*** Task inputs ***

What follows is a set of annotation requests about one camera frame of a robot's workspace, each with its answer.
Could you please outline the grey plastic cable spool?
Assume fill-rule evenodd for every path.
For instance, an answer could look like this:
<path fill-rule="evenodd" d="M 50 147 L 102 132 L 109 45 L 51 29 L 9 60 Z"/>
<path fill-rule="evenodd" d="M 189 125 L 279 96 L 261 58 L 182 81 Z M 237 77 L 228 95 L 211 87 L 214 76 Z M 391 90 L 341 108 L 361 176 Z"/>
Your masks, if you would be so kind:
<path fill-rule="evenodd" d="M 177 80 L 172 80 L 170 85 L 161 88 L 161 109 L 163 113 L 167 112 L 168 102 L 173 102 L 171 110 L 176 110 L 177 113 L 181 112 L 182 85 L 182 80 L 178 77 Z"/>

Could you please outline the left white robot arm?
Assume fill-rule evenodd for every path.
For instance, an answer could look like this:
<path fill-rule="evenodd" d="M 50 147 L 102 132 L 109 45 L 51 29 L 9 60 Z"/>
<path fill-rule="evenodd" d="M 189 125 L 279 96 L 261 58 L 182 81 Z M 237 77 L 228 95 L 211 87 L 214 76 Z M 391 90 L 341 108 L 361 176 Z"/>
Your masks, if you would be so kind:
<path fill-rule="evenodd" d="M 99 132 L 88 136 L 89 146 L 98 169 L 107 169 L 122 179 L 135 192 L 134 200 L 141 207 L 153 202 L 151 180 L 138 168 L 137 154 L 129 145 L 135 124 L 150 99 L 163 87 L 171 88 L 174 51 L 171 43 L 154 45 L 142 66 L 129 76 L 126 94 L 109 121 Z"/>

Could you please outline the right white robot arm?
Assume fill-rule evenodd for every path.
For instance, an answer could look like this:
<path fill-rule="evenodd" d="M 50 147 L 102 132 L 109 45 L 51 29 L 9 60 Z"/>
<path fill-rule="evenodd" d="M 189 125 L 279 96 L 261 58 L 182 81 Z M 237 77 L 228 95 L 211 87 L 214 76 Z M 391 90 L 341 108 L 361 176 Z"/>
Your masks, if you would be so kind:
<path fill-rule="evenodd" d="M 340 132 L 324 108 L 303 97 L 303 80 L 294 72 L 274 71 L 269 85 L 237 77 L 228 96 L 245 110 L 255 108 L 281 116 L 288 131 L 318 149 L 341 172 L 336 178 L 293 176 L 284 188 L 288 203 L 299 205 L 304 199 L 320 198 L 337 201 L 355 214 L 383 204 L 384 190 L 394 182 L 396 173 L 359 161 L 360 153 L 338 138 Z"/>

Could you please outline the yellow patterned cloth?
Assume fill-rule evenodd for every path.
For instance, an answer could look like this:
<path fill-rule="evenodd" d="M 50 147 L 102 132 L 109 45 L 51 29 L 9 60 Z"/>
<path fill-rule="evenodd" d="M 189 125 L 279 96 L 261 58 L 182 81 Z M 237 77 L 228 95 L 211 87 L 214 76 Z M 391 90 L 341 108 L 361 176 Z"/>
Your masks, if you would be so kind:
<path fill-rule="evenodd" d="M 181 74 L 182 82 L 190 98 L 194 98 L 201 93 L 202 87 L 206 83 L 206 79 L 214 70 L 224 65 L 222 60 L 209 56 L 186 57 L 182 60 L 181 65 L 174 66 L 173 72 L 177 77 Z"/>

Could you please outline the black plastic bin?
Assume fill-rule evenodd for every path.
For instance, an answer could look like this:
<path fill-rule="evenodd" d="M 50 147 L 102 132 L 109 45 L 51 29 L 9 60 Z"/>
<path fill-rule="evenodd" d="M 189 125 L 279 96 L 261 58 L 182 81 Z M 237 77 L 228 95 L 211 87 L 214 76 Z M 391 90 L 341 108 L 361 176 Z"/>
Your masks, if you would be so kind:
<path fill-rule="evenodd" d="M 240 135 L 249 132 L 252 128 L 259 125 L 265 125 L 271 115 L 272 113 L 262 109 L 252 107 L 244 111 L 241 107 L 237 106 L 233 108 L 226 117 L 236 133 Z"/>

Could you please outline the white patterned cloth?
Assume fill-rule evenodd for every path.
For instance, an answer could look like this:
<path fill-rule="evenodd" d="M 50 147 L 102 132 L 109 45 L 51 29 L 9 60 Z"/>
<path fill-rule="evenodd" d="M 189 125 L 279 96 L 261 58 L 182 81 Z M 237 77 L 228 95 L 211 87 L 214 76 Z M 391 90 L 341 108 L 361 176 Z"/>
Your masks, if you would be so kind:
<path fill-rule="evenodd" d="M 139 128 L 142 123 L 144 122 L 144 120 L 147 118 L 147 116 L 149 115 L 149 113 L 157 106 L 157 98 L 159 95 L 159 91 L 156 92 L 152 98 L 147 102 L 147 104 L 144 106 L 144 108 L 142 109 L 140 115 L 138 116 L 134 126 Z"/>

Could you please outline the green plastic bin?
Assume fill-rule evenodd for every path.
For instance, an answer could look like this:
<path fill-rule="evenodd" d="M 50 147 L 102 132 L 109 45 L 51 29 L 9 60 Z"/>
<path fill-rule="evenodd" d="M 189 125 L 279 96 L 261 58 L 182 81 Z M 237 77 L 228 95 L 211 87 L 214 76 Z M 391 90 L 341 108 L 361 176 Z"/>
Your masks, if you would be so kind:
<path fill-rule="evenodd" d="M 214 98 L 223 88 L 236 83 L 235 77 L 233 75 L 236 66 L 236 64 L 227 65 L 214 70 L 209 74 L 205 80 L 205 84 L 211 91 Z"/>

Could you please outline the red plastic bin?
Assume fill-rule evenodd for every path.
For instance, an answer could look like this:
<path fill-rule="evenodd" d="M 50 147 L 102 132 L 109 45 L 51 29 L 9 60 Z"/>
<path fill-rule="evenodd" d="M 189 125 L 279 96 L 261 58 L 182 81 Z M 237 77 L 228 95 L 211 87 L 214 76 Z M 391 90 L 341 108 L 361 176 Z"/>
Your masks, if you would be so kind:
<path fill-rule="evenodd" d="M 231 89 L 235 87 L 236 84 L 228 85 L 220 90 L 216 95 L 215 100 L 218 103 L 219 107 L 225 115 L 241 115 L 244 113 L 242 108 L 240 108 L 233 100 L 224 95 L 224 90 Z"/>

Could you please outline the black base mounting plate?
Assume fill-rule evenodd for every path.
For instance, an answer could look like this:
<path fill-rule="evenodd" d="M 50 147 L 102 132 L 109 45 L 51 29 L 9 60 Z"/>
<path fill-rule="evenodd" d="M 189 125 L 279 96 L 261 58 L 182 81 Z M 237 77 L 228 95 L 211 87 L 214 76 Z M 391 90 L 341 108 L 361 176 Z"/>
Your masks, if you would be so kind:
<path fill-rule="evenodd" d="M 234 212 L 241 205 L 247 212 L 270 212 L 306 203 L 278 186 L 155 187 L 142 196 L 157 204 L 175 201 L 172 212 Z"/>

***

Task to carry out
Go through the listing and write out each line exactly.

Task result
What follows is a set of annotation requests about one camera frame of a robot's workspace, each with its answer.
Could you please outline the grey plastic cable spool?
Assume fill-rule evenodd for every path.
For instance, an answer could look like this:
<path fill-rule="evenodd" d="M 50 147 L 102 132 L 109 45 L 51 29 L 9 60 Z"/>
<path fill-rule="evenodd" d="M 189 125 L 279 96 L 261 58 L 182 81 Z M 237 77 L 228 95 L 211 87 L 214 76 Z M 391 90 L 341 108 L 361 176 Z"/>
Your masks, if you would be so kind:
<path fill-rule="evenodd" d="M 177 80 L 172 80 L 170 85 L 161 88 L 161 109 L 163 113 L 167 112 L 168 102 L 173 102 L 171 110 L 176 110 L 177 113 L 181 112 L 182 85 L 182 80 L 178 77 Z"/>

Could you please outline the left white robot arm?
Assume fill-rule evenodd for every path.
For instance, an answer could look like this:
<path fill-rule="evenodd" d="M 50 147 L 102 132 L 109 45 L 51 29 L 9 60 Z"/>
<path fill-rule="evenodd" d="M 189 125 L 279 96 L 261 58 L 182 81 Z M 237 77 L 228 95 L 211 87 L 214 76 Z M 391 90 L 341 108 L 361 176 Z"/>
Your masks, if you would be so kind:
<path fill-rule="evenodd" d="M 99 132 L 88 136 L 89 146 L 98 169 L 107 169 L 122 179 L 135 192 L 134 200 L 141 207 L 153 202 L 151 180 L 138 168 L 137 154 L 129 145 L 135 124 L 150 99 L 163 87 L 171 88 L 174 51 L 171 43 L 154 45 L 142 66 L 129 76 L 126 94 L 109 121 Z"/>

Could you please outline the right white robot arm?
Assume fill-rule evenodd for every path.
For instance, an answer could look like this:
<path fill-rule="evenodd" d="M 50 147 L 102 132 L 109 45 L 51 29 L 9 60 Z"/>
<path fill-rule="evenodd" d="M 189 125 L 279 96 L 261 58 L 182 81 Z M 237 77 L 228 95 L 211 87 L 214 76 Z M 391 90 L 341 108 L 361 176 Z"/>
Your masks, if you would be so kind:
<path fill-rule="evenodd" d="M 340 132 L 324 108 L 303 97 L 303 80 L 294 72 L 274 71 L 269 85 L 237 77 L 228 96 L 245 110 L 255 108 L 281 116 L 288 131 L 318 149 L 341 172 L 336 178 L 293 176 L 284 188 L 288 203 L 299 205 L 304 199 L 320 198 L 337 201 L 355 214 L 383 204 L 384 190 L 394 182 L 396 173 L 359 161 L 360 153 L 338 138 Z"/>

Could you please outline the yellow patterned cloth?
Assume fill-rule evenodd for every path.
For instance, an answer could look like this:
<path fill-rule="evenodd" d="M 50 147 L 102 132 L 109 45 L 51 29 L 9 60 Z"/>
<path fill-rule="evenodd" d="M 189 125 L 279 96 L 261 58 L 182 81 Z M 237 77 L 228 95 L 211 87 L 214 76 Z M 391 90 L 341 108 L 361 176 Z"/>
Your masks, if you would be so kind:
<path fill-rule="evenodd" d="M 181 74 L 182 82 L 190 98 L 194 98 L 201 93 L 202 87 L 206 83 L 206 79 L 214 70 L 224 65 L 222 60 L 209 56 L 186 57 L 182 60 L 181 65 L 174 66 L 173 72 L 177 77 Z"/>

Could you please outline the black plastic bin?
Assume fill-rule evenodd for every path.
For instance, an answer could look like this:
<path fill-rule="evenodd" d="M 50 147 L 102 132 L 109 45 L 51 29 L 9 60 Z"/>
<path fill-rule="evenodd" d="M 189 125 L 279 96 L 261 58 L 182 81 Z M 237 77 L 228 95 L 211 87 L 214 76 Z M 391 90 L 341 108 L 361 176 Z"/>
Your masks, if you would be so kind:
<path fill-rule="evenodd" d="M 240 135 L 249 132 L 252 128 L 259 125 L 265 125 L 271 115 L 272 113 L 262 109 L 252 107 L 244 111 L 241 107 L 237 106 L 233 108 L 226 117 L 236 133 Z"/>

Could you please outline the white patterned cloth?
Assume fill-rule evenodd for every path.
For instance, an answer could look like this:
<path fill-rule="evenodd" d="M 50 147 L 102 132 L 109 45 L 51 29 L 9 60 Z"/>
<path fill-rule="evenodd" d="M 189 125 L 279 96 L 261 58 L 182 81 Z M 237 77 L 228 95 L 211 87 L 214 76 Z M 391 90 L 341 108 L 361 176 Z"/>
Your masks, if you would be so kind:
<path fill-rule="evenodd" d="M 139 128 L 142 123 L 144 122 L 144 120 L 147 118 L 147 116 L 149 115 L 149 113 L 157 106 L 157 98 L 159 95 L 159 91 L 156 92 L 152 98 L 147 102 L 147 104 L 144 106 L 144 108 L 142 109 L 140 115 L 138 116 L 134 126 Z"/>

Could you please outline the green plastic bin?
Assume fill-rule evenodd for every path.
For instance, an answer could look like this:
<path fill-rule="evenodd" d="M 50 147 L 102 132 L 109 45 L 51 29 L 9 60 Z"/>
<path fill-rule="evenodd" d="M 189 125 L 279 96 L 261 58 L 182 81 Z M 237 77 L 228 95 L 211 87 L 214 76 Z M 391 90 L 341 108 L 361 176 Z"/>
Your masks, if you would be so kind:
<path fill-rule="evenodd" d="M 214 98 L 223 88 L 236 83 L 235 77 L 233 75 L 236 66 L 236 64 L 227 65 L 214 70 L 209 74 L 205 80 L 205 84 L 211 91 Z"/>

Could you please outline the red plastic bin?
Assume fill-rule evenodd for every path.
For instance, an answer could look like this:
<path fill-rule="evenodd" d="M 50 147 L 102 132 L 109 45 L 51 29 L 9 60 Z"/>
<path fill-rule="evenodd" d="M 189 125 L 279 96 L 261 58 L 182 81 Z M 237 77 L 228 95 L 211 87 L 214 76 Z M 391 90 L 341 108 L 361 176 Z"/>
Your masks, if you would be so kind:
<path fill-rule="evenodd" d="M 231 89 L 235 87 L 236 84 L 228 85 L 220 90 L 216 95 L 215 100 L 218 103 L 219 107 L 225 115 L 241 115 L 244 113 L 242 108 L 240 108 L 233 100 L 224 95 L 224 90 Z"/>

Could you please outline the black base mounting plate?
Assume fill-rule evenodd for every path.
For instance, an answer could look like this:
<path fill-rule="evenodd" d="M 50 147 L 102 132 L 109 45 L 51 29 L 9 60 Z"/>
<path fill-rule="evenodd" d="M 189 125 L 279 96 L 261 58 L 182 81 Z M 237 77 L 228 95 L 211 87 L 214 76 Z M 391 90 L 341 108 L 361 176 Z"/>
Your masks, if you would be so kind:
<path fill-rule="evenodd" d="M 234 212 L 241 205 L 247 212 L 270 212 L 306 203 L 278 186 L 155 187 L 142 196 L 157 204 L 175 201 L 172 212 Z"/>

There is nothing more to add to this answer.